Archive for the ‘Data Pipelines’ Category

The Data Engineering Ecosystem: An Interactive Map

Saturday, March 14th, 2015

The Data Engineering Ecosystem: An Interactive Map by David Drummond and John Joo.

From the post:

Companies, non-profit organizations, and governments are all starting to realize the huge value that data can provide to customers, decision makers, and concerned citizens. What is often neglected is the amount of engineering required to make that data accessible. Simply using SQL is no longer an option for large, unstructured, or real-time data. Building a system that makes data usable becomes a monumental challenge for data engineers.

There is no plug and play solution that solves every use case. A data pipeline meant for serving ads will look very different from a data pipeline meant for retail analytics. Since there are unlimited permutations of open-source technologies that can be cobbled together, it can be overwhelming when you first encounter them. What do all these tools do and how do they fit into the ecosystem?

Insight Data Engineering Fellows face these same questions when they begin working on their data pipelines. Fortunately, after several iterations of the Insight Data Engineering Program, we have developed this framework for visualizing a typical pipeline and the various data engineering tools. Along with the framework, we have included a set of tools for each category in the interactive map.

This looks quite handy if you are studying for a certification test and need to know the components and a brief bit about each one.

For engineering purposes, it would be even better if you could connect your pieces together and then map the data flows through the pipelines. That is where did the data previously held in table X go during each step and what operations were performed on it? Not to mention being able to track an individual datum through the process.

Is there a tool that I haven’t seen or overlooked that allows that type of insight into a data pipeline? With subject identities of course for the various subjects along the way.

MemSQL releases a tool to easily ship big data into its database

Thursday, January 1st, 2015

MemSQL releases a tool to easily ship big data into its database by Jordan Novet.

From the post:

Like other companies pushing databases, San Francisco startup MemSQL wants to solve low-level problems, such as easily importing data from critical sources. Today MemSQL is acting on that impulse by releasing a tool to send data from the S3 storage service on the Amazon Web Services cloud and from the Hadoop open-source file system into its proprietary in-memory SQL database — or the open-source MySQL database.
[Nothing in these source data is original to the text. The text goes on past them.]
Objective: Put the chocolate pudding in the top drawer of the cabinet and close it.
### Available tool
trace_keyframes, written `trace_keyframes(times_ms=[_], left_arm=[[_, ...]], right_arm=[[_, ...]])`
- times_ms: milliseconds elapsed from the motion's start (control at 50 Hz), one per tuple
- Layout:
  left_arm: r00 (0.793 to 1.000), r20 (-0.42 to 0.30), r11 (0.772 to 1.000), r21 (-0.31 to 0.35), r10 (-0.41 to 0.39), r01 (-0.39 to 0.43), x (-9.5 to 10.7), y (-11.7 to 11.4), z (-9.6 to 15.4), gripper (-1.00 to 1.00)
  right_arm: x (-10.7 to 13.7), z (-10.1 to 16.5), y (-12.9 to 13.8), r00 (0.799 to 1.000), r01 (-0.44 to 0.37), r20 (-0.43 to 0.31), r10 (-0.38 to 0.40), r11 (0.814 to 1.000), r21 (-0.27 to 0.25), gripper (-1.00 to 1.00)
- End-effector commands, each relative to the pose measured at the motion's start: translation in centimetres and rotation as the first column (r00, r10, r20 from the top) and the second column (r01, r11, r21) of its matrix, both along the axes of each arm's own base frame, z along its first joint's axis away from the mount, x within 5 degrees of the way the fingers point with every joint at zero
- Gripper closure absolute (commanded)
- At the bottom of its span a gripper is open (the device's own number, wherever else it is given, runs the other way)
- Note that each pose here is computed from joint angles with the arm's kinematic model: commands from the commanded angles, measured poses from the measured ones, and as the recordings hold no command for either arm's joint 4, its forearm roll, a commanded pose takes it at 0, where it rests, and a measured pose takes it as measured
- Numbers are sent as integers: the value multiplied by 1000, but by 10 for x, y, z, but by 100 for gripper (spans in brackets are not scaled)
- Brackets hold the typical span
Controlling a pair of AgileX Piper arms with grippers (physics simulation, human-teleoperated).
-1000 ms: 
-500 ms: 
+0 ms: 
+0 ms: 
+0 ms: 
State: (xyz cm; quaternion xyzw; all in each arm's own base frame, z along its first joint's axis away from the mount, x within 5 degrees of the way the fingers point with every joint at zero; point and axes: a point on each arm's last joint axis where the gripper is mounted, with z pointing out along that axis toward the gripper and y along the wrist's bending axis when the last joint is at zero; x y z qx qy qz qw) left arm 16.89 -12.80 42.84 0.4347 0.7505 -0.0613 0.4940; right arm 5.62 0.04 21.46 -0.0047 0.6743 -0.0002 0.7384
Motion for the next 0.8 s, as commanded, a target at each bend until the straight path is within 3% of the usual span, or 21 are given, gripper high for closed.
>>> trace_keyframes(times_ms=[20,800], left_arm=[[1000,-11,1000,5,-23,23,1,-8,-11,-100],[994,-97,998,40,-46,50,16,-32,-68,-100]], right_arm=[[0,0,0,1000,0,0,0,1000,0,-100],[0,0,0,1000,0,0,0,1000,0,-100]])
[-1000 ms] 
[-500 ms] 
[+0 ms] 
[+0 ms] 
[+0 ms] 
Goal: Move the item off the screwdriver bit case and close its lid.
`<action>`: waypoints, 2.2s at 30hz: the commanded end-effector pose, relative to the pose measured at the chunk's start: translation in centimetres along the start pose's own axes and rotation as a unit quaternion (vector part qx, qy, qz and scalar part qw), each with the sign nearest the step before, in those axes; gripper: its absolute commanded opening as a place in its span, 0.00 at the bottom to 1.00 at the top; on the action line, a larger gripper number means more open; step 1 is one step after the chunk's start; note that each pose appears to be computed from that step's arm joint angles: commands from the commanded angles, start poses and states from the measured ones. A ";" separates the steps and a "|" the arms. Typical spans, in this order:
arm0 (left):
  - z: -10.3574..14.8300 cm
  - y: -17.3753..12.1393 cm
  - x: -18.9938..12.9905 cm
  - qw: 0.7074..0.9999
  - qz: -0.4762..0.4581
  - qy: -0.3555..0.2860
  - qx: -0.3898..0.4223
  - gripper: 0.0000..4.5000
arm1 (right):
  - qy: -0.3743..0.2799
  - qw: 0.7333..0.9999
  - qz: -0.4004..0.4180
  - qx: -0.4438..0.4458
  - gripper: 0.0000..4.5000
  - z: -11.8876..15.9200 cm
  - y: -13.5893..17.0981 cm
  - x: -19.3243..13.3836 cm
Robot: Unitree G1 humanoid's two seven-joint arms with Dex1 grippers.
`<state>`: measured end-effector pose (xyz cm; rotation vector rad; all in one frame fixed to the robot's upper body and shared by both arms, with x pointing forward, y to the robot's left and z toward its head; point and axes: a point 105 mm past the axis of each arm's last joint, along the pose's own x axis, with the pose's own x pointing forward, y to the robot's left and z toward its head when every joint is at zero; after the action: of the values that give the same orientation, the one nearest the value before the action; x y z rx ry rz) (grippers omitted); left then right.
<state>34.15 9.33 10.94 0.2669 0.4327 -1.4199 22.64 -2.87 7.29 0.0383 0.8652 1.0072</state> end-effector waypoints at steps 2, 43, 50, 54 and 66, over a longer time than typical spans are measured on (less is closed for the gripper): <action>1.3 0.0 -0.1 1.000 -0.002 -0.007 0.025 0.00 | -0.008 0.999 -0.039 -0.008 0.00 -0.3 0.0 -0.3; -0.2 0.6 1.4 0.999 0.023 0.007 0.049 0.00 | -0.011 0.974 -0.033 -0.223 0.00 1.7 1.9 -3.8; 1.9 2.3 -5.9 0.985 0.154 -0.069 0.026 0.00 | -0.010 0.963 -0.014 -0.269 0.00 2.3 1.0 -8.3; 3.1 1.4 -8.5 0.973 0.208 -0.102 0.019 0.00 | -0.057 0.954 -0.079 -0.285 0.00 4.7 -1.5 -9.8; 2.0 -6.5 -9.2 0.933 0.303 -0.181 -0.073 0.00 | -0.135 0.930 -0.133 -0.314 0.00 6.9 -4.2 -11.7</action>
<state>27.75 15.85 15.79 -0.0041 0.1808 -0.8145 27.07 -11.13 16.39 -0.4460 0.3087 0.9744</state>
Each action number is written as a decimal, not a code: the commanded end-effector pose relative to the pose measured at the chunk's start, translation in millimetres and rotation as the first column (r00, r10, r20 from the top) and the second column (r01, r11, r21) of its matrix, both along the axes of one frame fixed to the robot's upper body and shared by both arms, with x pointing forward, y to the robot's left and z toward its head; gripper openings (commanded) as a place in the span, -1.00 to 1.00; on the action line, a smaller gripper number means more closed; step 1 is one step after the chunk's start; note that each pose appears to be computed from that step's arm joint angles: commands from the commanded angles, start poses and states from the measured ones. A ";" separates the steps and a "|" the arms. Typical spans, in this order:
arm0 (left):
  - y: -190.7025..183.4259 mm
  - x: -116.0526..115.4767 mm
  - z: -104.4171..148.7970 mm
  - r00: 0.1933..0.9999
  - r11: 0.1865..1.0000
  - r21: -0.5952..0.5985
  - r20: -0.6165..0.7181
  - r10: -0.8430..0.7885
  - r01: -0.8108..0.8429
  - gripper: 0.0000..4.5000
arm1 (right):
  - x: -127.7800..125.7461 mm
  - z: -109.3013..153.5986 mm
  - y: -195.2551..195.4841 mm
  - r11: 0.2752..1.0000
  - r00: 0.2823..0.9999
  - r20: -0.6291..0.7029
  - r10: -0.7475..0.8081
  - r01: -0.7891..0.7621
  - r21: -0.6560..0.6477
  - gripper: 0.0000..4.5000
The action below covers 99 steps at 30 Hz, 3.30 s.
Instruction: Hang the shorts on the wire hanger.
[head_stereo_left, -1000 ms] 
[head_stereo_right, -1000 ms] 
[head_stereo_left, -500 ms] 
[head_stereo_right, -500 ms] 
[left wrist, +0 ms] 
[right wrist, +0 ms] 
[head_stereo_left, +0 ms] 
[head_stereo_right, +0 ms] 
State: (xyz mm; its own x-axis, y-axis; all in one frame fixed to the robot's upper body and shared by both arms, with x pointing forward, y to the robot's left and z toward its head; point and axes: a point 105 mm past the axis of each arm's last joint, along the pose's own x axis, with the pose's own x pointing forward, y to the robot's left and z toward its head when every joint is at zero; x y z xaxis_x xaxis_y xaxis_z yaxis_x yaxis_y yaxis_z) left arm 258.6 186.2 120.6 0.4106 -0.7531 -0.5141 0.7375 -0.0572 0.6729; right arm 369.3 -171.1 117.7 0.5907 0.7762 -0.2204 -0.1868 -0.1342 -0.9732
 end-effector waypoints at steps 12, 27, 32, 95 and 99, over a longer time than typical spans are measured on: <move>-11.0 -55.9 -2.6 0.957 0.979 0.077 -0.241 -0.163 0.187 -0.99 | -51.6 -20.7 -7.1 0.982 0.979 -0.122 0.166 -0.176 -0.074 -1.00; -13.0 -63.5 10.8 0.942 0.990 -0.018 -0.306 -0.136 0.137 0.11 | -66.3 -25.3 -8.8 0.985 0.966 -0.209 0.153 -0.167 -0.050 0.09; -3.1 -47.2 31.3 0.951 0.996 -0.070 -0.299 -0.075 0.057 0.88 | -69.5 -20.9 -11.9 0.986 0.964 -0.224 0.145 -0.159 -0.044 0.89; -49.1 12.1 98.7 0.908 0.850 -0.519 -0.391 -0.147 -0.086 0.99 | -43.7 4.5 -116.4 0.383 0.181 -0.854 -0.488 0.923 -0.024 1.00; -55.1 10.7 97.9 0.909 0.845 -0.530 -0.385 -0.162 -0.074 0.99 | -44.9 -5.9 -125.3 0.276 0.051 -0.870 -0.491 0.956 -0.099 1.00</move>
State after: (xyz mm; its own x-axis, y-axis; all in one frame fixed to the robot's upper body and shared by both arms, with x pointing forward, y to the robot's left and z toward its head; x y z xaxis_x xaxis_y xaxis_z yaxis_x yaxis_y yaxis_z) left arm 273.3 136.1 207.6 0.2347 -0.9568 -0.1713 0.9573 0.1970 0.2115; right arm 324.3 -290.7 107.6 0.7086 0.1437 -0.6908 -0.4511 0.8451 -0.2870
Engineers can try out the new tool, named MemSQL Loader, today, now that it’s been released under an open-source MIT license.

The existing “LOAD DATA” command in MemSQL and MySQL can bring data in, although it has its shortcomings, as Wayne Song, a software engineer at the startup, wrote in a blog post today. Song and his colleagues ran into those snags and started coding.

How very cool!

Not every database project seeks to “easily import… data from critical sources.” but I am very glad to see MemSQL take up the challenge.

Reducing the friction between data stores and tools will make data pipelines more robust, reducing the amount of time spent trouble shooting routine data traffic issues and increasing the time spend on analysis that fuels your ROI from data science.

True enough, if you want to make ASCII importing a $custom assistance from your staff task, that is one business model. On the whole I would not say it is a very viable one. Particularly with more production minded folks like MemSQL around.

What database are you going to extend MemSQL Loader to support?

BigDataScript: a scripting language for data pipelines

Friday, December 19th, 2014

BigDataScript: a scripting language for data pipelines by Pablo Cingolani, Rob Sladek, and Mathieu Blanchette.

Abstract:

Motivation: The analysis of large biological datasets often requires complex processing pipelines that run for a long time on large computational infrastructures. We designed and implemented a simple script-like programming language with a clean and minimalist syntax to develop and manage pipeline execution and provide robustness to various types of software and hardware failures as well as portability.

Results: We introduce the BigDataScript (BDS) programming language for data processing pipelines, which improves abstraction from hardware resources and assists with robustness. Hardware abstraction allows BDS pipelines to run without modification on a wide range of computer architectures, from a small laptop to multi-core servers, server farms, clusters and clouds. BDS achieves robustness by incorporating the concepts of absolute serialization and lazy processing, thus allowing pipelines to recover from errors. By abstracting pipeline concepts at programming language level, BDS simplifies implementation, execution and management of complex bioinformatics pipelines, resulting in reduced development and debugging cycles as well as cleaner code.

Availability and implementation: BigDataScript is available under open-source license at http://pcingola.github.io/BigDataScript.

How would you compare this pipeline proposal to: XProc 2.0: An XML Pipeline Language?

I prefer XML solutions because I can reliably point to an element or attribute to endow it with explicit semantics.

While explicit semantics is my hobby horse, it may not be yours. Curious how you view this specialized language for bioinformatics pipelines?

I first saw this in a tweet by Pierre Lindenbaum.